WORK TO COMPLETE =
The answer must be every line from the listing that holds the string "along".

● ● ● ●

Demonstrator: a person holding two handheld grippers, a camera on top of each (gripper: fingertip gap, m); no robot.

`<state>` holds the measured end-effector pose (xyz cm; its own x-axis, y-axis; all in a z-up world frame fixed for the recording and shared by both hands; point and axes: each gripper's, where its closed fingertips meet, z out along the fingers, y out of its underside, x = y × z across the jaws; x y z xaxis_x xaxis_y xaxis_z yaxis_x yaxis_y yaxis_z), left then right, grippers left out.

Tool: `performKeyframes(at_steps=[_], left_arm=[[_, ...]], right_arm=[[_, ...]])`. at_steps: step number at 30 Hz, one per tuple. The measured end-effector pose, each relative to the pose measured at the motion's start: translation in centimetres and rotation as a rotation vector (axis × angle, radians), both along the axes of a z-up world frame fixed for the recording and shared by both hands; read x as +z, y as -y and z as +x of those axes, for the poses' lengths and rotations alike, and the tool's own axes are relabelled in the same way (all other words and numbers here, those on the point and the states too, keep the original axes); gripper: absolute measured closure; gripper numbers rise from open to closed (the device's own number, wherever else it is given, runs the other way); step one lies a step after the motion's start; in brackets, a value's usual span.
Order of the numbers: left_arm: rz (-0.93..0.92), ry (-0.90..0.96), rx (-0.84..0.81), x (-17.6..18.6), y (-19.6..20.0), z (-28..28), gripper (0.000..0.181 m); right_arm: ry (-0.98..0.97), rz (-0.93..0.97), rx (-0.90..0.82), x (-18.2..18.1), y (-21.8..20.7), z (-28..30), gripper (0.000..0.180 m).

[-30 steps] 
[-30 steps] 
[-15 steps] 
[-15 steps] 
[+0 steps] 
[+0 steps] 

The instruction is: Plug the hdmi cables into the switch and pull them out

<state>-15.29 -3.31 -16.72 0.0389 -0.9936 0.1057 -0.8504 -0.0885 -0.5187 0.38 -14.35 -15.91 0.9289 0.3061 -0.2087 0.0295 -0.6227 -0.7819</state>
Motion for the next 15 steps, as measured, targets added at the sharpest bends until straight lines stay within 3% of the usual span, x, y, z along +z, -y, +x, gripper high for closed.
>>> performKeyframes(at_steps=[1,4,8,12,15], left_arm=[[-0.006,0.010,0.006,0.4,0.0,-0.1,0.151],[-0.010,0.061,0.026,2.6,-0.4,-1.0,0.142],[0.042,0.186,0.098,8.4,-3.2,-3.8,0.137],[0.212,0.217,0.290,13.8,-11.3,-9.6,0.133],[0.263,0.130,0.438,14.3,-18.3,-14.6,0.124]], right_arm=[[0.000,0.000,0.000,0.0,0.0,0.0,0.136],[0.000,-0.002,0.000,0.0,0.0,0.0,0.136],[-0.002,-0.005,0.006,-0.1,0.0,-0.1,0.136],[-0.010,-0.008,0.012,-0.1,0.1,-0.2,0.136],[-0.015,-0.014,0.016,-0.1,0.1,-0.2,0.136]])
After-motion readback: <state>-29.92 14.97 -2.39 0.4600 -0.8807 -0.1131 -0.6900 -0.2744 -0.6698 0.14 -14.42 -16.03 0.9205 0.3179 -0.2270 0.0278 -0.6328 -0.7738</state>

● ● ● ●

RESPONSE AREA =
`<state>` holds the measured end-effector pose (xyz cm; its own x-axis, y-axis; all in a z-up world frame fixed for the recording and shared by both hands; point and axes: each gripper's, where its closed fingertips meet, z out along the fingers, y out of its underside, x = y × z across the jaws; x y z xaxis_x xaxis_y xaxis_z yaxis_x yaxis_y yaxis_z), left then right, grippers left out.
Tool: `performKeyframes(at_steps=[_], left_arm=[[_, ...]], right_arm=[[_, ...]])`. at_steps: step number at 30 Hz, one per tuple. The measured end-effector pose, each relative to the pose measured at the motion's start: translation in centimetres and rotation as a rotation vector (axis × angle, radians), both along the axes of a z-up world frame fixed for the recording and shared by both hands; read x as +z, y as -y and z as +x of those axes, for the poses' lengths and rotations alike, and the tool's own axes are relabelled in the same way (all other words and numbers here, those on the point and the states too, keep the original axes); gripper: absolute measured closure; gripper numbers rise from open to closed (the device's own number, wherever else it is given, runs the other way); step one lies a step after the motion's start; in brackets, a value's usual span.
Motion for the next 15 steps, as measured, targets added at the sharpest bends until straight lines stay within 3% of the usual span, x, y, z along +z, -y, +x, gripper high for closed.

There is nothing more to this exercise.